Task statement >> Gather all lines with "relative" from the records.

(Dataset records)

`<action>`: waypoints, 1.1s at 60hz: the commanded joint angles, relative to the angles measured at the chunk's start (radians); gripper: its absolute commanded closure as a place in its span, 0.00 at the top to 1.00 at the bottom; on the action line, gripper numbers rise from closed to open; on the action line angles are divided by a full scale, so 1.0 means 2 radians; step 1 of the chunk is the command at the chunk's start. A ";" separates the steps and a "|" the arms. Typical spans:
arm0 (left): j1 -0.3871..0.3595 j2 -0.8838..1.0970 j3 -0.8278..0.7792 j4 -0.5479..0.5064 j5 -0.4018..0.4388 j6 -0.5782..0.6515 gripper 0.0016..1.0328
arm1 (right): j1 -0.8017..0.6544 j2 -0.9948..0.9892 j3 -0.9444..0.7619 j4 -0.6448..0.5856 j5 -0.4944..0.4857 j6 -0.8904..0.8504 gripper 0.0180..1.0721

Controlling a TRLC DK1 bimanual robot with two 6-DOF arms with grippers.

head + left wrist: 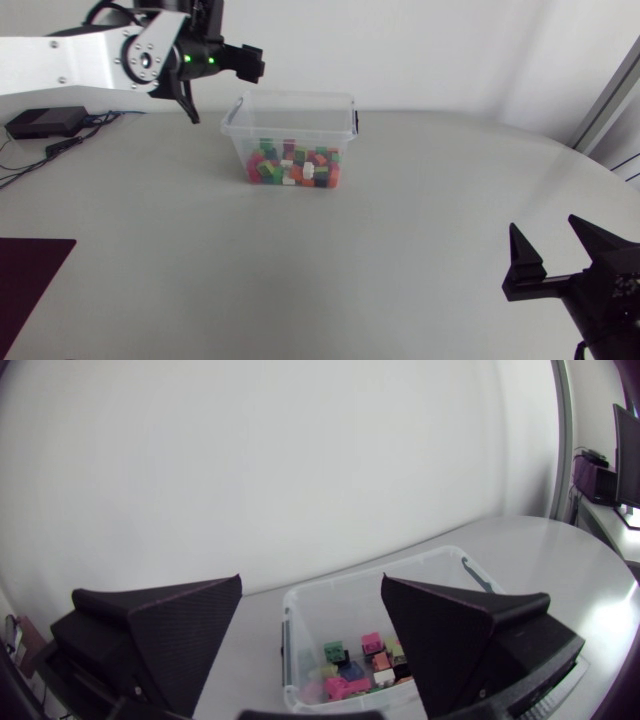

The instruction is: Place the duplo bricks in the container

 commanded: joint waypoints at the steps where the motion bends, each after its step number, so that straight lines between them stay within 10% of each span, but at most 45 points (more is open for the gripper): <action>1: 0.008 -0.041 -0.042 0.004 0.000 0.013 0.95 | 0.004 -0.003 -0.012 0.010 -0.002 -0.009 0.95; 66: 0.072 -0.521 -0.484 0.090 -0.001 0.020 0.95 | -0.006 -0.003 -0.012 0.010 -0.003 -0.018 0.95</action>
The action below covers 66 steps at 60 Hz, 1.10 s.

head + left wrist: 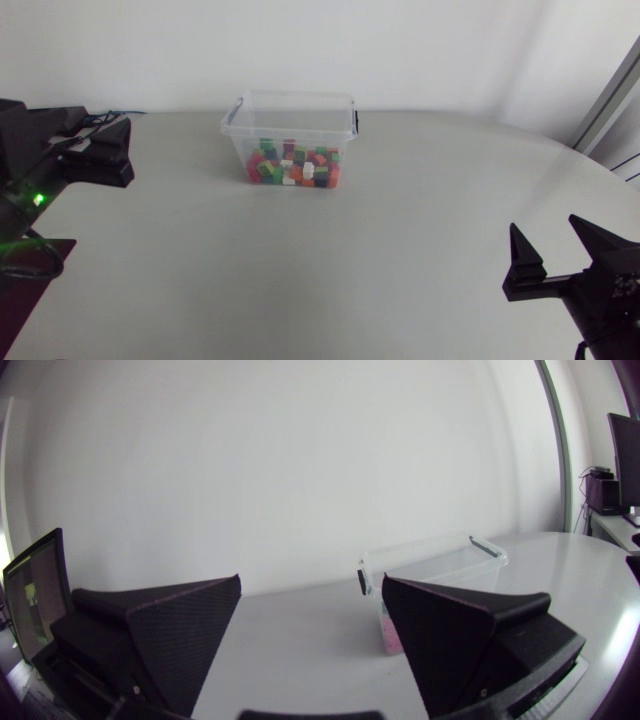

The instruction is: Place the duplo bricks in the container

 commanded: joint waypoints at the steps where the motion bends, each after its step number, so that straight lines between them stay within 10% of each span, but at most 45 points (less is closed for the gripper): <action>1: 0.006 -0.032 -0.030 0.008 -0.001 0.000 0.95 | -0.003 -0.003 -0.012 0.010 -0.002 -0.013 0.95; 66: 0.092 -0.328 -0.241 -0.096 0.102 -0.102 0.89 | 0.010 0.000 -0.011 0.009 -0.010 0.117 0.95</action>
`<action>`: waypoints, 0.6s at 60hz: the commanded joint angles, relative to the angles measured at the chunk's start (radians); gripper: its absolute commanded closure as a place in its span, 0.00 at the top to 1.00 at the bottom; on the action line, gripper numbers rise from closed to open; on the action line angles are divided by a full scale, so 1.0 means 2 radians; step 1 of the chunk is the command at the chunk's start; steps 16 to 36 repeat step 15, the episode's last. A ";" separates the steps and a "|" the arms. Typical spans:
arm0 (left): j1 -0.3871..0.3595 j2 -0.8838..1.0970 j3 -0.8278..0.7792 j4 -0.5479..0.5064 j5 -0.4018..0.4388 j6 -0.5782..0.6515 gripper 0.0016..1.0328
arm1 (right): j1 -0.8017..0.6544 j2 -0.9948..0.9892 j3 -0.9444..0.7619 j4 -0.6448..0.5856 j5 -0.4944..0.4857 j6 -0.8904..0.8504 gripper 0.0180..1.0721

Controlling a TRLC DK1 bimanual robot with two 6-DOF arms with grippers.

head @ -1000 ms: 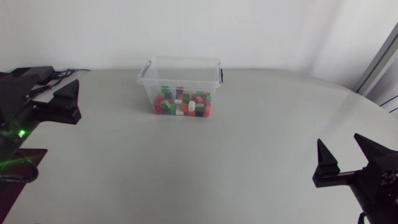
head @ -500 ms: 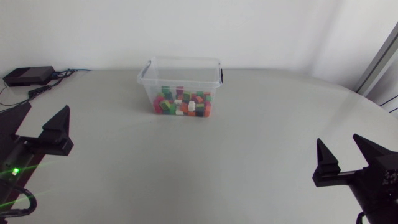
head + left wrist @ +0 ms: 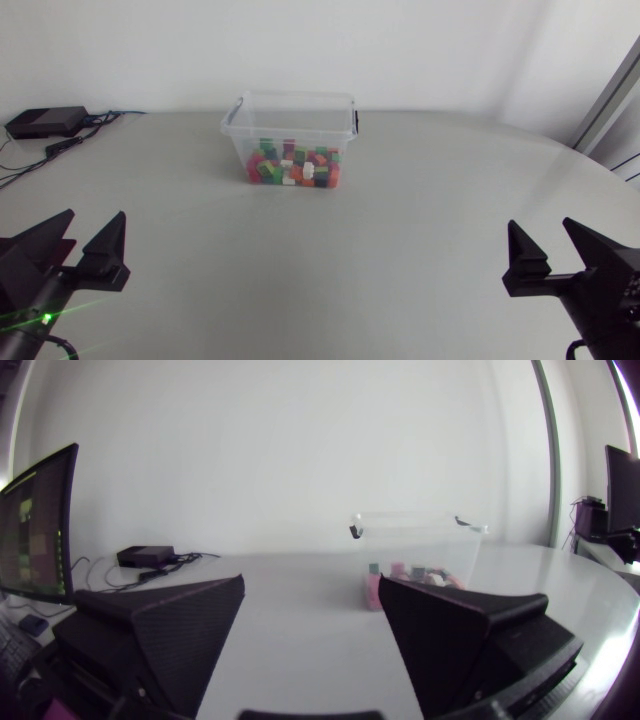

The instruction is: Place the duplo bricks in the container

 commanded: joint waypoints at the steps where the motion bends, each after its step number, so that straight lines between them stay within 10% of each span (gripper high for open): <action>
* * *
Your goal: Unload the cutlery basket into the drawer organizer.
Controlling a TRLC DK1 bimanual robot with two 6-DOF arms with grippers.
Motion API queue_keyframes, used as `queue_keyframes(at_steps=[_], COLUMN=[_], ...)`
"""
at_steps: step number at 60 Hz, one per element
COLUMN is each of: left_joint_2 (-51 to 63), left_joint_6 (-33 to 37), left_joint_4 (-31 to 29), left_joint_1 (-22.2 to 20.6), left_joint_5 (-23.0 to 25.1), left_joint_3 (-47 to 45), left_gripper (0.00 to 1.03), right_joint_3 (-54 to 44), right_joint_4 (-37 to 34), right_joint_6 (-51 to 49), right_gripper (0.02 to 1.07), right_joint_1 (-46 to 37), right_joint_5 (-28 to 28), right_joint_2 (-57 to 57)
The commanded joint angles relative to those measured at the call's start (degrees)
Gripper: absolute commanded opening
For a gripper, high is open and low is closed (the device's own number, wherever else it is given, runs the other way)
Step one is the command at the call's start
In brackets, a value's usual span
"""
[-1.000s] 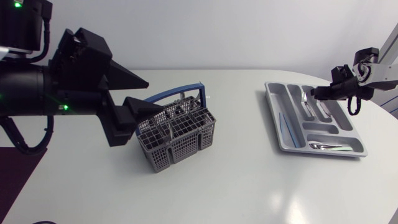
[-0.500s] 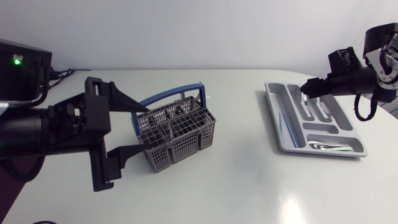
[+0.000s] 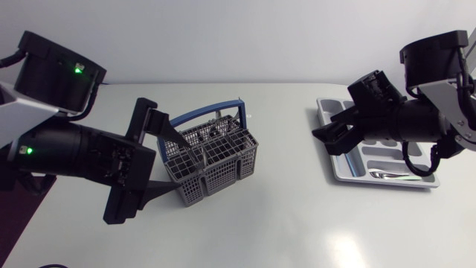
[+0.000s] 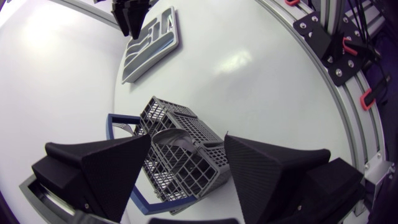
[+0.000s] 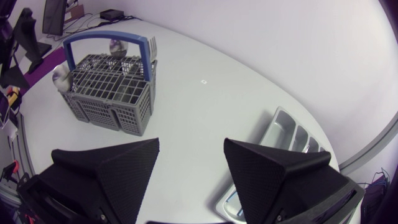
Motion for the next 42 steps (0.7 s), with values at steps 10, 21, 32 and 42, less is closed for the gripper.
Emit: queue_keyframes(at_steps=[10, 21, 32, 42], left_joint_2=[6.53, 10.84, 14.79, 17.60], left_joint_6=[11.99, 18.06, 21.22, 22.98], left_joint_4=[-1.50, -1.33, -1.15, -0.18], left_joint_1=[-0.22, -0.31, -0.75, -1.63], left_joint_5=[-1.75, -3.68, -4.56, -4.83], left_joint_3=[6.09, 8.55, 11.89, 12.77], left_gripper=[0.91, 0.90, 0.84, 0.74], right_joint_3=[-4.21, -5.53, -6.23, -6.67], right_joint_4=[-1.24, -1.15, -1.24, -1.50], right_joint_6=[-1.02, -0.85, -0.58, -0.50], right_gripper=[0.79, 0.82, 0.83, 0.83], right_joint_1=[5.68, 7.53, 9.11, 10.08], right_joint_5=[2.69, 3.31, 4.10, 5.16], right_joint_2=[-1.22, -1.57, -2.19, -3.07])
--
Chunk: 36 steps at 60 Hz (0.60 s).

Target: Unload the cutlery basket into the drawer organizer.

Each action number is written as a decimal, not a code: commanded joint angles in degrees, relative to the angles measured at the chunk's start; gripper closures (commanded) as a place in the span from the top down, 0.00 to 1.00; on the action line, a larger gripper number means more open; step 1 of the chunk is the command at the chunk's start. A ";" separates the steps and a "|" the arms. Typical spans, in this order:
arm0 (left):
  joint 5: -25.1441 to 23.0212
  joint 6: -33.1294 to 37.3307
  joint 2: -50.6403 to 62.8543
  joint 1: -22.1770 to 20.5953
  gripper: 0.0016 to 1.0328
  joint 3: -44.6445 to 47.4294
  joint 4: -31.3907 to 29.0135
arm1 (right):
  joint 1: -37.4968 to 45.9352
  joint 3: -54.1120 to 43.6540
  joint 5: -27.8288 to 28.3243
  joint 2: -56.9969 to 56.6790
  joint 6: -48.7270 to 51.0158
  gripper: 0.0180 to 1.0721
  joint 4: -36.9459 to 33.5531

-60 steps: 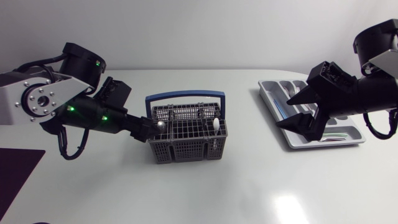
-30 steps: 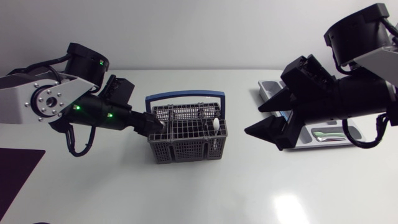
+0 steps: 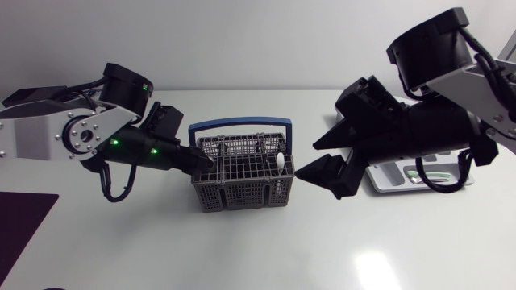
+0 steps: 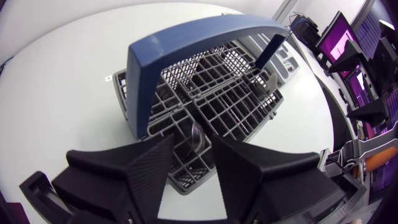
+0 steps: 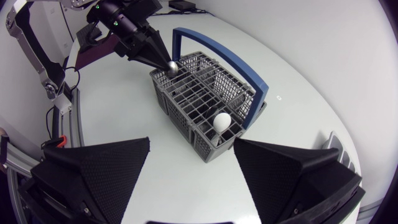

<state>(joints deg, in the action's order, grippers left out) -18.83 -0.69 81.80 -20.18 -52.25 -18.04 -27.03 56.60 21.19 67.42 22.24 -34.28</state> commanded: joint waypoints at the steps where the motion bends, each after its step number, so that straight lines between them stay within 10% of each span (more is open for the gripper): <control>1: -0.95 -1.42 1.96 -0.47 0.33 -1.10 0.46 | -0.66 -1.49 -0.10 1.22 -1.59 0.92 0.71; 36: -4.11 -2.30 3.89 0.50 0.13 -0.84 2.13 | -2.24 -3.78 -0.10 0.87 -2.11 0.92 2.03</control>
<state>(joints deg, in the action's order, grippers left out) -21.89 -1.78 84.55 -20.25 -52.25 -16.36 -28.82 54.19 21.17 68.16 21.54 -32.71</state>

Answer space >>
`<action>`: waypoints, 1.1s at 60hz: the commanded joint angles, relative to the angles measured at the chunk's start (radians); gripper: its absolute commanded closure as a place in its span, 0.00 at the top to 1.00 at the bottom; on the action line, gripper numbers rise from closed to open; on the action line angles are divided by a full scale, so 1.0 means 2 radians; step 1 of the chunk is the command at the chunk's start. A ";" separates the steps and a "|" the arms. Typical spans:
`<action>`: waypoints, 0.6s at 60hz: the commanded joint angles, relative to the angles measured at the chunk's start (radians); gripper: its absolute commanded closure as a place in its span, 0.00 at the top to 1.00 at the bottom; on the action line, gripper numbers rise from closed to open; on the action line angles are divided by a full scale, so 1.0 means 2 radians; step 1 of the chunk is the command at the chunk's start; steps 16 to 36 repeat step 15, the episode's last. A ";" separates the steps and a "|" the arms. Typical spans:
The commanded joint angles relative to those measured at the call's start (degrees)
Each action number is written as a decimal, not a code: commanded joint angles in degrees, relative to the angles measured at the chunk's start; gripper closures (commanded) as a place in the span from the top down, 0.00 to 1.00; on the action line, a larger gripper number means more open; step 1 of the chunk is the command at the chunk's start. A ";" separates the steps and a "|" the arms. Typical spans, in this order:

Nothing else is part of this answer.